Hear me out...
I'm going to apologize in advance for the clickbait title, but this is a topic that I think is worthy of discussion. You see, even as evidence mounts of melting ice caps, chaotic weather events and general ecological destruction, most of us have a hard time really believing it.
I'm not talking about those who actively deny the science of climate change. If you think you're smarter than than the National Academies of Brazil, Canada, Italy, China, France, Germany, India, Japan, Russia, the UK and the United States of America, then there's probably not much I can do to persuade you.
I'm more concerned about the rest of us. Those who understand and accept that there's a scientific consensus on climate change, who probably take at least some (usually inadequate) steps in our own lives to mitigate our impact, and who support and call for climate action from our political, community and business leaders.
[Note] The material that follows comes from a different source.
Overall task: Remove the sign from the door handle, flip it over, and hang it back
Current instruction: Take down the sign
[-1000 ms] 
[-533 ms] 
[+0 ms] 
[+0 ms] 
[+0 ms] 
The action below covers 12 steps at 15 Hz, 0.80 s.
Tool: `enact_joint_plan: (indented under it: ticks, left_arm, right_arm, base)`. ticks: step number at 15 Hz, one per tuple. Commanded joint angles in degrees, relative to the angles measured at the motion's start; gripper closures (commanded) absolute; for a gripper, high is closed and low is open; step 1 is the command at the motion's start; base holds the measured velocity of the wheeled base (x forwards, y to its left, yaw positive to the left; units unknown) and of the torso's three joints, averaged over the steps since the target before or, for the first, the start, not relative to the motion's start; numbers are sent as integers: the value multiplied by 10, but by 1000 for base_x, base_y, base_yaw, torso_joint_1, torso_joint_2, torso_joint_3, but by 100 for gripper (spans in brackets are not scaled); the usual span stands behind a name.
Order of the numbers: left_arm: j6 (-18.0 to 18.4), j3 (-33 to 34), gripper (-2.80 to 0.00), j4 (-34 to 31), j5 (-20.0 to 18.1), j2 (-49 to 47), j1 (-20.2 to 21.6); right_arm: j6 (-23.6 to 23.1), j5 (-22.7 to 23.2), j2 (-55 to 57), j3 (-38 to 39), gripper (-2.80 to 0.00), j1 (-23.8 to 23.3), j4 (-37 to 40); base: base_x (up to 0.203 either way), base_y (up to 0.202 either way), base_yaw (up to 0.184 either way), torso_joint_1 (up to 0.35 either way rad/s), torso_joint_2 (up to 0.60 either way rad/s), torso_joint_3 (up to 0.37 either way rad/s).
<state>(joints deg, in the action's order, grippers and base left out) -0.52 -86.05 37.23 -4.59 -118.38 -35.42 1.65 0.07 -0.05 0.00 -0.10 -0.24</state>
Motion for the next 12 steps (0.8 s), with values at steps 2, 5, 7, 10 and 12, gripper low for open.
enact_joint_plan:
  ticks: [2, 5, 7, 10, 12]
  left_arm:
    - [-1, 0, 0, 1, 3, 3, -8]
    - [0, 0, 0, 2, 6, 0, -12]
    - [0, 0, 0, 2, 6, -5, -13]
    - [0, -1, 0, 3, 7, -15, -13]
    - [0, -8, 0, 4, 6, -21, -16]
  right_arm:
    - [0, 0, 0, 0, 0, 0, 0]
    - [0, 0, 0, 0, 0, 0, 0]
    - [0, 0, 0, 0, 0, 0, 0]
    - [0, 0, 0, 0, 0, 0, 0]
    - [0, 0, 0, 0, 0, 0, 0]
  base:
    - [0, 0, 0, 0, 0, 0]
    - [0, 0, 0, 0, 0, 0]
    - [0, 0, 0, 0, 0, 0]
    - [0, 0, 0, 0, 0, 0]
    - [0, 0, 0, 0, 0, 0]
Because even we—convinced as we might be—can't really grasp quite how much our lives, and the lives of our children and grandchildren, are likely to change in the coming decades and centuries.
This fact was brought home to me on a recent visit to North Topsail Beach in North Carolina. Having completed my compulsory #2MinuteBeachClean, I took to doing what I usually do on vacation—musing with my wife about what it would be like to own a beautiful beach home that we definitely cannot afford.
"It doesn't really matter because I'd never buy a beach home. Just look at those sandbags. This beach won't be here in a few decades time," I harrumphed. And while the NC State Legislature may disagree, I think there's a strong case to be made that I'm right. We've certainly known for a long time that coastal flooding could prove economically ruinous by the middle of the century.
And yet even as I know this intellectually, and as I make (admittedly entirely hypothetical) real estate decisions based on this knowledge, I still have a hard time truly believing the scale of the change that is to come. How could this beach community we were sitting in—where so many people live, work and play—eventually just cease to be because our society was too slow to take action? The damage, the mass migrations, the extinctions, and the economic calamity that unchecked climate change may reap is so huge that it's very difficult for me to wrap my head around it as a reality. And I spend a good chunk of my working day reading about these things.
So how do we get those who are only partially engaged with the issue to believe? How do we engage communities who may literally be wiped away as the oceans rise? And, more importantly, how do we get them to pay attention without becoming overwhelmed or discouraged from taking action? There's still so much that can be done to ward off the worst impacts of climate change—and much of it will leave our cities cleaner, our air clearer, and our communities more resilient and equitable too.
Apologies for all the questions and for the complete lack of answers, but this has been on my mind a lot lately. How do we make it happen?